本發明提供一種重組A型口蹄疫病毒VP1基因的塞內卡重組病毒、重組疫苗株及其制備方法和應用，涉及基因工程技術領域。本發明提供了塞內卡病毒重組核酸、包含所述重組核酸的塞內卡重組病毒、包含所述塞內卡重組病毒的塞內卡重組疫苗株及其制備方法和應用。本發明對SVV/FJ/001株基因缺失突變改造，在其cDNA中融合進A型FMDV的VP1基因，得到塞內卡重組病毒，該重組病毒能夠表達融合進的基因，且表達產物具有良好的反應原性；獲得的疫苗株抗原產能高，致病性顯著降低甚至對豬無致病性，滅活疫苗免疫動物后不僅能激發SVA的免疫應答，而且能產生針對融合基因的免疫活性，可用于塞內卡病毒及一種或多種非塞內卡病毒的防控。

技術領域

本發明屬于基因工程技術領域，具體涉及一種重組A型口蹄疫病毒VP1基因的塞內卡重組病毒、重組疫苗株及其制備方法和應用。

背景技術

塞內卡病毒A(Senecavirus A,SVA)，也稱塞內卡病毒(Senecavirus)、塞尼卡谷病毒(Seneca valley virus,SVV)，屬于小RNA病毒科(Picornaviridae)塞內卡病毒屬(Senecavirus)，也是該屬的唯一成員。該病毒感染豬能夠引起豬的原發性水泡病，與口蹄疫、豬水泡病和水泡性口炎等引起的臨床癥狀難以區分。SVA感染后能引起斷奶仔豬、保育、育肥和繁殖的各年齡段的豬發生水泡性病變，同時伴隨跛行、發熱、厭食、嗜睡等臨床癥狀，新生仔豬除了上述癥狀外，還可能存在持續的腹瀉、脫水等癥狀，甚至會突然死亡。
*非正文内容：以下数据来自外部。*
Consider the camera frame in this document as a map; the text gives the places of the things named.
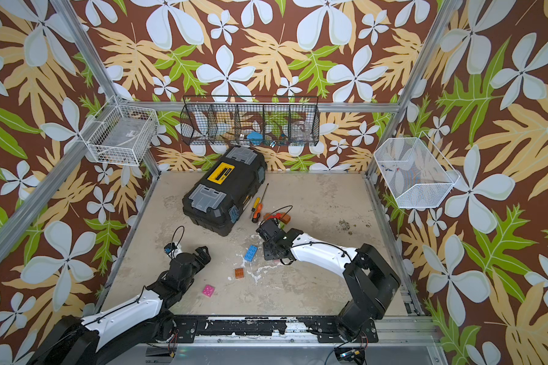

口蹄疫病毒(Foot and Mouth Disease Virus,FMDV)屬于微RNA病毒科(Picornaviridae)口蹄疫病毒屬(Aphthovirus)的單股正鏈RNA病毒，包括A、O、C、Asial、SAT1、SAT2、SAT3七個血清型，型間無交叉保護。病毒基因組全長約8.5kb，由5’端非編碼區、ORF區和3’端非編碼區組成。編碼區編碼一個多聚蛋白，經病毒自身蛋白酶和宿主細胞蛋白酶作用逐級降解，形成多種中間體和成熟的4種結構蛋白(VP4、VP2、VP3、VP1)和8種非結構蛋白(L^pro、2A、2B、2C、3A、3B、3C、3D)。其中，VP1作為結構蛋白基因編碼所得的最重要的衣殼蛋白，是決定FMDV抗原性、誘導機體產生中和抗體和激發保護性免疫應答的主要抗原蛋白，且在小RNA病毒科中，VP1被公認為是免疫原性最強的蛋白，因此，作為FMDV的抗原基因，表達VP1蛋白，保持其生物學活性與免疫原性，在FMDV基因工程疫苗的研究方面有重要作用。

發明內容

有鑒于此，本發明的目的在于提供一種重組A型口蹄疫病毒VP1基因的塞內卡病毒重組核酸、包含所述重組核酸的塞內卡重組病毒、由所述重組核酸編碼的塞內卡重組病毒、包含所述塞內卡重組病毒的塞內卡重組疫苗株及其制備方法和應用。本發明通過對SVV/FJ/001株進行基因缺失突變改造，同時在SVAcDNA中融合進A型口蹄疫病毒的VP1基因，得到塞內卡重組病毒，該重組病毒能夠表達融合進的外源FMDV VP1基因，且表達產物具有良好的反應原性；制備得到的疫苗株抗原產能高、致病性顯著降低甚至對豬無致病性；滅活疫苗免疫動物不僅能產生SVA的免疫活性，且能產生針對融合基因的免疫活性。該疫苗株顯著提高了生物安全性，可用于塞內卡病毒及一種或多種非塞內卡病毒的防控。

為了實現上述發明目的，本發明提供以下技術方案：

本發明提供了一種塞內卡病毒重組核酸，所述重組核酸的序列包括對塞內卡病毒株的5'UTR基因序列進行缺失突變改造，同時在塞內卡病毒cDNA的SphⅠ和NotⅠ酶切位點之間插入A型口蹄疫病毒的VP1基因。

優選的，對塞內卡病毒株的5'UTR基因序列進行缺失突變改造后的5'UTR基因的核苷酸序列如SEQ ID NO.1所示；插入的A型口蹄疫病毒的VP1基因的核苷酸序列如SEQ IDNO.2所示。

優選的，所述塞內卡病毒株包括SVV/FJ/001株。